* Task requirements:
The full listing, minus its pictures, should be printed again exactly as it stands.
** Recorded data follows **
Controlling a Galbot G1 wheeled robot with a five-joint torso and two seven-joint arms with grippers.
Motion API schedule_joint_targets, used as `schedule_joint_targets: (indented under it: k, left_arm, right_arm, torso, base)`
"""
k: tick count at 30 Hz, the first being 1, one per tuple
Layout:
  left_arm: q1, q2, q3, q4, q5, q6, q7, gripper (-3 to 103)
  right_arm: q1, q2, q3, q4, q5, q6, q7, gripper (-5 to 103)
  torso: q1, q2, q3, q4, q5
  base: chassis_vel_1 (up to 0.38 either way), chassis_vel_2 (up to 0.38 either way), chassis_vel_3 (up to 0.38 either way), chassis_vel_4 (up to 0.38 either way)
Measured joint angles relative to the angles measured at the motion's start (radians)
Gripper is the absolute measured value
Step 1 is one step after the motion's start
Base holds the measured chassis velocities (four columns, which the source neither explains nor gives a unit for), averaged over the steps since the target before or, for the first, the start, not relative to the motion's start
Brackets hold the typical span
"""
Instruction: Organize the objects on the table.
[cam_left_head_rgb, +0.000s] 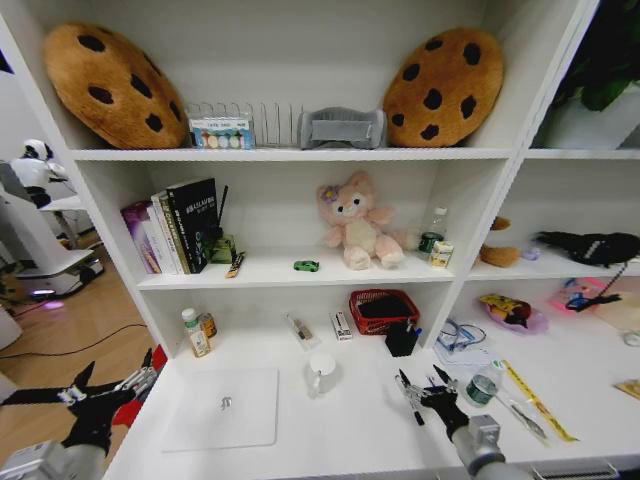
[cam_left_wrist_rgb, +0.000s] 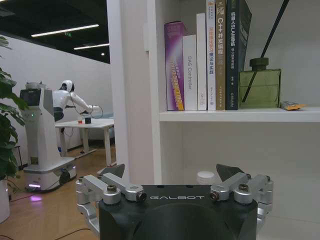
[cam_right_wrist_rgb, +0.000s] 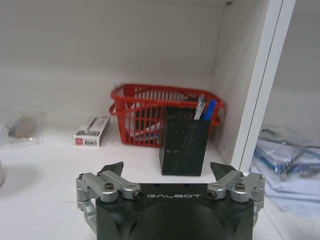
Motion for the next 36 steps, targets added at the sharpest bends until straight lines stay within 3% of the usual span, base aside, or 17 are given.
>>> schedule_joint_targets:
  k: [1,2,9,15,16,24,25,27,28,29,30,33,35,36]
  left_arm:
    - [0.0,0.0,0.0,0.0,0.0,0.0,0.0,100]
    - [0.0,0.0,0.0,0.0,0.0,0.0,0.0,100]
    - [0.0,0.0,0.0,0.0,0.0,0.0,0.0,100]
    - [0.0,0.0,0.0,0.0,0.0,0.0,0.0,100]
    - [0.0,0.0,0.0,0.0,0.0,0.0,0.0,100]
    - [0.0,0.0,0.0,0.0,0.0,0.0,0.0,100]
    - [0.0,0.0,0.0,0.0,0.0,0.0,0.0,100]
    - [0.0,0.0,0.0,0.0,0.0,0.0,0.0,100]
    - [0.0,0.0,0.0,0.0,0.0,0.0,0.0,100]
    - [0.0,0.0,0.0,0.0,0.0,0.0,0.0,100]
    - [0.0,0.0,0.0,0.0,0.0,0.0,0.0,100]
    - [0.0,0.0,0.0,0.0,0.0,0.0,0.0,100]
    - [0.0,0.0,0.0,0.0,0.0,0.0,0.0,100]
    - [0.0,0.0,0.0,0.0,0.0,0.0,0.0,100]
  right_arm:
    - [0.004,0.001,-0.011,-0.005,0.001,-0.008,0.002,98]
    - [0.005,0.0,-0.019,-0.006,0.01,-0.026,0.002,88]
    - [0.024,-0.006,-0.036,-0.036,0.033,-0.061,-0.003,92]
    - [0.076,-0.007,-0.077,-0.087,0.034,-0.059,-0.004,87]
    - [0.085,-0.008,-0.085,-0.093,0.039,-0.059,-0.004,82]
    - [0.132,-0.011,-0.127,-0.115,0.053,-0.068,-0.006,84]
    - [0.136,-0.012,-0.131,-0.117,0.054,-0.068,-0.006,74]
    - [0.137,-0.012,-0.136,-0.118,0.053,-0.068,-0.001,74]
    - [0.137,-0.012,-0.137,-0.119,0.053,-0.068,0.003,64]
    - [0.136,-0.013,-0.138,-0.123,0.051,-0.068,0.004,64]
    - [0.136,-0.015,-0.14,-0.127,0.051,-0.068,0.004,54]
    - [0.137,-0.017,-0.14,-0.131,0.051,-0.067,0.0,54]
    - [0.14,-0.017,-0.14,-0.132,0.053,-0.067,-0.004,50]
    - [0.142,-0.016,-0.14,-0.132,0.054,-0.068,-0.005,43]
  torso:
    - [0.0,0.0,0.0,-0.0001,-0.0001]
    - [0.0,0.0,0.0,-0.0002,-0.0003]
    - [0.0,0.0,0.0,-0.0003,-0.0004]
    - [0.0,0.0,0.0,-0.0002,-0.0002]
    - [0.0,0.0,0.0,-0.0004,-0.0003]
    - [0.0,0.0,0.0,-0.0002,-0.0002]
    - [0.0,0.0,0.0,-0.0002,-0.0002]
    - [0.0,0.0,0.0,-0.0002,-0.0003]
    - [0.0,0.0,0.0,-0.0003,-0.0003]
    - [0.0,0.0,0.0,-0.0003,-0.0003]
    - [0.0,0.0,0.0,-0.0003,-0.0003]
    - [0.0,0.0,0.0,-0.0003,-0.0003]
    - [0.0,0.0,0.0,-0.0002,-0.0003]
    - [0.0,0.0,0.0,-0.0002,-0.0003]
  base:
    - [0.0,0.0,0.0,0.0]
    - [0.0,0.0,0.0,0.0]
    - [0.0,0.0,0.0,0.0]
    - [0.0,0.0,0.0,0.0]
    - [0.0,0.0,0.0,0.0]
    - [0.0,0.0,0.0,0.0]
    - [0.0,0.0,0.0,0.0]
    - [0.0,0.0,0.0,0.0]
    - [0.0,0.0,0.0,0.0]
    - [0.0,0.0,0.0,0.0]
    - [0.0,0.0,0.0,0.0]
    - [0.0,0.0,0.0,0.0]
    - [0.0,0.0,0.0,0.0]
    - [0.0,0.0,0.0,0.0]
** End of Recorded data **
* Your solution:
Controlling a Galbot G1 wheeled robot with a five-joint torso and two seven-joint arms with grippers.
Motion API schedule_joint_targets, used as `schedule_joint_targets: (indented under it: k, left_arm, right_arm, torso, base)`
"""
k: tick count at 30 Hz, the first being 1, one per tuple
Layout:
  left_arm: q1, q2, q3, q4, q5, q6, q7, gripper (-3 to 103)
  right_arm: q1, q2, q3, q4, q5, q6, q7, gripper (-5 to 103)
  torso: q1, q2, q3, q4, q5
  base: chassis_vel_1 (up to 0.38 either way), chassis_vel_2 (up to 0.38 either way), chassis_vel_3 (up to 0.38 either way), chassis_vel_4 (up to 0.38 either way)
Measured joint angles relative to the angles measured at the motion's start (radians)
Gripper is the absolute measured value
Step 1 is one step after the motion's start
Base holds the measured chassis velocities (four columns, which the source neither explains nor gives a unit for), averaged over the steps since the target before or, for the first, the start, not relative to the motion's start
Brackets hold the typical span
"""
Instruction: Organize the objects on the table.
[cam_left_head_rgb, +0.000s] 
[cam_left_wrist_rgb, +0.000s] 
[cam_right_wrist_rgb, +0.000s] 
Motion for the next 36 steps, targets added at the sharpest bends until straight lines stay within 3% of the usual span, base aside, or 17 are given.
>>> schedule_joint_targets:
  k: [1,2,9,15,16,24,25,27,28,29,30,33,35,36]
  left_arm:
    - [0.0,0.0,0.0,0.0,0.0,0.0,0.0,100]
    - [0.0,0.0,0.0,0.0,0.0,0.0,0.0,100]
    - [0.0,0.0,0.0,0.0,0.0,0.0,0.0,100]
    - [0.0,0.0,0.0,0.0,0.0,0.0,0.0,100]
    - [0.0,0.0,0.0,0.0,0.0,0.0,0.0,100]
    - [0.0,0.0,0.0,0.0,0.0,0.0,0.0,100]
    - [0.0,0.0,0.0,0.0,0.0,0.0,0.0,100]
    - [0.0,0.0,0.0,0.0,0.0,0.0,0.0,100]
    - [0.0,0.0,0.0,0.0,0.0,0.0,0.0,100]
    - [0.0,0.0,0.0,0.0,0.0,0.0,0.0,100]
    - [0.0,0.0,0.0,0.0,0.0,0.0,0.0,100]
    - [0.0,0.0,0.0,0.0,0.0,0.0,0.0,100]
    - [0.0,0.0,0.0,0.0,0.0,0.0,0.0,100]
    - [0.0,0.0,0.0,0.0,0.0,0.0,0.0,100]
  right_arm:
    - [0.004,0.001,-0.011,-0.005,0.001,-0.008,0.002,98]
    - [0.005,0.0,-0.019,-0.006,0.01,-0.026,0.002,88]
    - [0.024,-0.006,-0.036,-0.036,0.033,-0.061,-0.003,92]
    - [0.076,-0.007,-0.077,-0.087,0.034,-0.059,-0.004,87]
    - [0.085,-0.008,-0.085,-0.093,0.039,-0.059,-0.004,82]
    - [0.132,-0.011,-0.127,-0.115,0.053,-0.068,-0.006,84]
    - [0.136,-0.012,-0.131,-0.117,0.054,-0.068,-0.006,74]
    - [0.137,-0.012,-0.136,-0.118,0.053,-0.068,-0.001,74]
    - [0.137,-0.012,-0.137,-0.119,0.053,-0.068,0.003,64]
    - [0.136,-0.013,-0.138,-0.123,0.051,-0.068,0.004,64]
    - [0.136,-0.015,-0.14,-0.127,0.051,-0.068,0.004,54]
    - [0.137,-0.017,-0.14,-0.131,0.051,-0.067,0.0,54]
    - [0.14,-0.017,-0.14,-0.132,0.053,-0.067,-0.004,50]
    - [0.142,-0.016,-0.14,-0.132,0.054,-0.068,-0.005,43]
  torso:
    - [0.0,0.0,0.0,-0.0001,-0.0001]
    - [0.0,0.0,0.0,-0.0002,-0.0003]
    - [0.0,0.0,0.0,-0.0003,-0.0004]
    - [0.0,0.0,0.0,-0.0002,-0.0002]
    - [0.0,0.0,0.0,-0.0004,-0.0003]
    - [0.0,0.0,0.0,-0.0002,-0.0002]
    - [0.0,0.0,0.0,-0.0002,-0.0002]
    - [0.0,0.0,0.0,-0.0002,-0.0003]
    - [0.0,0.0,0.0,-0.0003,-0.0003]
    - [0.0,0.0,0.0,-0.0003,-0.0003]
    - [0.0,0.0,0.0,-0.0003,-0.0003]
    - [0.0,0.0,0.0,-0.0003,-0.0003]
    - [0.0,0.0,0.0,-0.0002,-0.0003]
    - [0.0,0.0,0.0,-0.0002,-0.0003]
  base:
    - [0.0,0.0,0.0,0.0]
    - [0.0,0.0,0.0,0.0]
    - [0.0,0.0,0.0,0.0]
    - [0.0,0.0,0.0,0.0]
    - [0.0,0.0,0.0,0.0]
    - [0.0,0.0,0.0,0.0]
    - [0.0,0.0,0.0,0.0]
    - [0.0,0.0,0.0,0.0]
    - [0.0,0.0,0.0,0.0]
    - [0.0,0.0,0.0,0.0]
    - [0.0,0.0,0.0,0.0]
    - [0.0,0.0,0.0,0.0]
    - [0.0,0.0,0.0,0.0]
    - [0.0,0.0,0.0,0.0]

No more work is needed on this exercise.